Gigs was owned and run by Mike Sidon, Scott Emery, and later Mark Romick. Gigs, along with the Java Joint and the UAA Pub, were pillars in the local music scene for the next several years, though Gigs intended to be more mainstream than it turned out to be. “It kind of gravitated toward being a punk rock place,” says Emery.

Gigs thrived at first, with shows from the sloppy, classic punk band Phillipino Haircut, the hardcore Beefadelphia, Hopscotch, 36 Crazyfists, the ska/punk band McSpic, the unclassifiable, insanely loud Contour Chair, the rap-rockin’ Freedom ’49, and the punk trio Liquid Bandade.

My brother Kevin was one of the members of Beefadelphia (named after a Denny’s menu item). My Beefadelphia paintingBeefadelphia’s logo was a stylized man wearing a fez, which at one point was turned into a painting by band member Aaron Morgan. The painting was given to Gig’s and hung in the office for years. When Gig’s finally closed down and we were emptying the place out, I was able to get ahold of the painting, and it’s been hanging on my wall ever since then. Not long before I left Anchorage, Aaron came by my apartment and saw the painting. Laughing, as he’d not realized that I’d ended up with it, he whipped out a Sharpie and signed it for me on the spot.

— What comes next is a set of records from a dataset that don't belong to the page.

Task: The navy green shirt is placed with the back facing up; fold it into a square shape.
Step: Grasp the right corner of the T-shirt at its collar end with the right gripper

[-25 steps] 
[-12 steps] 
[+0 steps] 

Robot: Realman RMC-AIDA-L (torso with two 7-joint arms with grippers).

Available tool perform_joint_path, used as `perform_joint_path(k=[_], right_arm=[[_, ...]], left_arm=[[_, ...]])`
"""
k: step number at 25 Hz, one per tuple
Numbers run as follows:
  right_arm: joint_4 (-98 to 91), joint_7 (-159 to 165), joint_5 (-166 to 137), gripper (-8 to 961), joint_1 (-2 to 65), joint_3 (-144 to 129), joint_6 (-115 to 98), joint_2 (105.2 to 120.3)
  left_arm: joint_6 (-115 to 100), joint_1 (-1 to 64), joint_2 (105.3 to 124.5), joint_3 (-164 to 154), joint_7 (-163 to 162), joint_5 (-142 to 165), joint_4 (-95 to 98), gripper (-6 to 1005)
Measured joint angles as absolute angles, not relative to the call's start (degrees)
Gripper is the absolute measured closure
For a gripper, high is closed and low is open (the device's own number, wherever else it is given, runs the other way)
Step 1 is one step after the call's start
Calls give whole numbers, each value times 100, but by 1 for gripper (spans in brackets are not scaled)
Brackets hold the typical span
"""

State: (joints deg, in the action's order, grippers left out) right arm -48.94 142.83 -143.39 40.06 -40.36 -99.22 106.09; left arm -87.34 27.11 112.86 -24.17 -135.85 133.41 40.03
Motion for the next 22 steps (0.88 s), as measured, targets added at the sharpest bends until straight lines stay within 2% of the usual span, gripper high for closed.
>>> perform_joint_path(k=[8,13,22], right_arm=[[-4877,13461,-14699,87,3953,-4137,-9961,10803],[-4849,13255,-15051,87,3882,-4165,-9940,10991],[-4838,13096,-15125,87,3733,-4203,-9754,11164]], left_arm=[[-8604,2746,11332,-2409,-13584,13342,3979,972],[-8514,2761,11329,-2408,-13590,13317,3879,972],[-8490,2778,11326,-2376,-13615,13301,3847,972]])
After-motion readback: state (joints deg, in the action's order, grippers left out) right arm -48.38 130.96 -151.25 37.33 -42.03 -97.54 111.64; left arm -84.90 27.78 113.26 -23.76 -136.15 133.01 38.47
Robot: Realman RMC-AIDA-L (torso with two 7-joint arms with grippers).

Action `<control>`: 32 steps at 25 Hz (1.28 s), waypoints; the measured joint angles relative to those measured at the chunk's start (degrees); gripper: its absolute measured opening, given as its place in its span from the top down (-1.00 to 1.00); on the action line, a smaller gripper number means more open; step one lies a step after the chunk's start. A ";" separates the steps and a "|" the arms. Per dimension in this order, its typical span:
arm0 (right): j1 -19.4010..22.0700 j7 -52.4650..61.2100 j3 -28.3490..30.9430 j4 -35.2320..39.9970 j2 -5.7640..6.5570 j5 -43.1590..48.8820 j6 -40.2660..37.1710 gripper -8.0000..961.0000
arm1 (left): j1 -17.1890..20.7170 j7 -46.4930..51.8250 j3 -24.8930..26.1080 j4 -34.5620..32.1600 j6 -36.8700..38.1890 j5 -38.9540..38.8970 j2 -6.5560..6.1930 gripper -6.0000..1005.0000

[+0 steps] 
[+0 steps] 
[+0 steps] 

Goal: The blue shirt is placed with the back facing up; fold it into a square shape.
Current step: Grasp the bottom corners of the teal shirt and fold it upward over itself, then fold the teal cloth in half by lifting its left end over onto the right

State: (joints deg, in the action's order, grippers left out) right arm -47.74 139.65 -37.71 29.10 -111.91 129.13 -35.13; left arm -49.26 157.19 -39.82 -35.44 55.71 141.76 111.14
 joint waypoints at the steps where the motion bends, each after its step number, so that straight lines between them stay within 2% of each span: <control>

Gig’s, of course, along with the Lost Abbey, was where I spent the majority of my years DJing for the Anchorage scene. Each night, we’d generally open around 8pm, I’d play music for a while, then we’d have one to three bands playing with me providing between-set music, then I’d DJ until we closed down (generally around 3am or whenever we ran out of customers, whichever came first).

By 1997 and 1998, though, the scene finally seemed to be on its last legs. Many of the bands had split up, moved out of state, or both. Gig’s closed, and there were few other places providing spaces for bands to play. The rise of the hip-hop scene was in full swing in Anchorage, and I, along with many other friends, came to the sad conclusion that the “glory years” had finally passed us by.

I bided my time in town for the next few years, catching the occasional show here and there, but eventually decided that it was time to find something else, and in the summer of 2001, I joined the ever present exodus out of Anchorage.

Still, with as little interest as I have in living there again, I have many, many fond memories of my years there. Lots of good people, friends, bands, parties, and shows.

Sometimes it can be a lot of fun to go wandering down memory lane.

[From the archives: 1.21.96 0639]

[Note: This was originally written back when I was hand-coding my pages. Original entry is here.]

I actually have been doing some occasional work on my pages lately, just haven’t done much in the way of recording it here, just because few of them have been very major. The one major thing is that I’ve worked my ‘shameless promotion’ page into a changing schedule of things going on at the two clubs I’m dj’ing at, The Lost Abbey and Gig’s Music Theatre. Added a © notification to A Fable For Our Times, after the author got in touch with me and told me it was a copywritten work. He did let me keep it around, though, which I’m very grateful for…it’s a piece I really enjoy. I’ve also gotten submissions for a couple more people for my Web-Wide Woody’s page, and will be putting those in later tonight. Quite honestly, working on keeping myself awake for the next few hours. (grin) Ah, well. That’s it for now, then.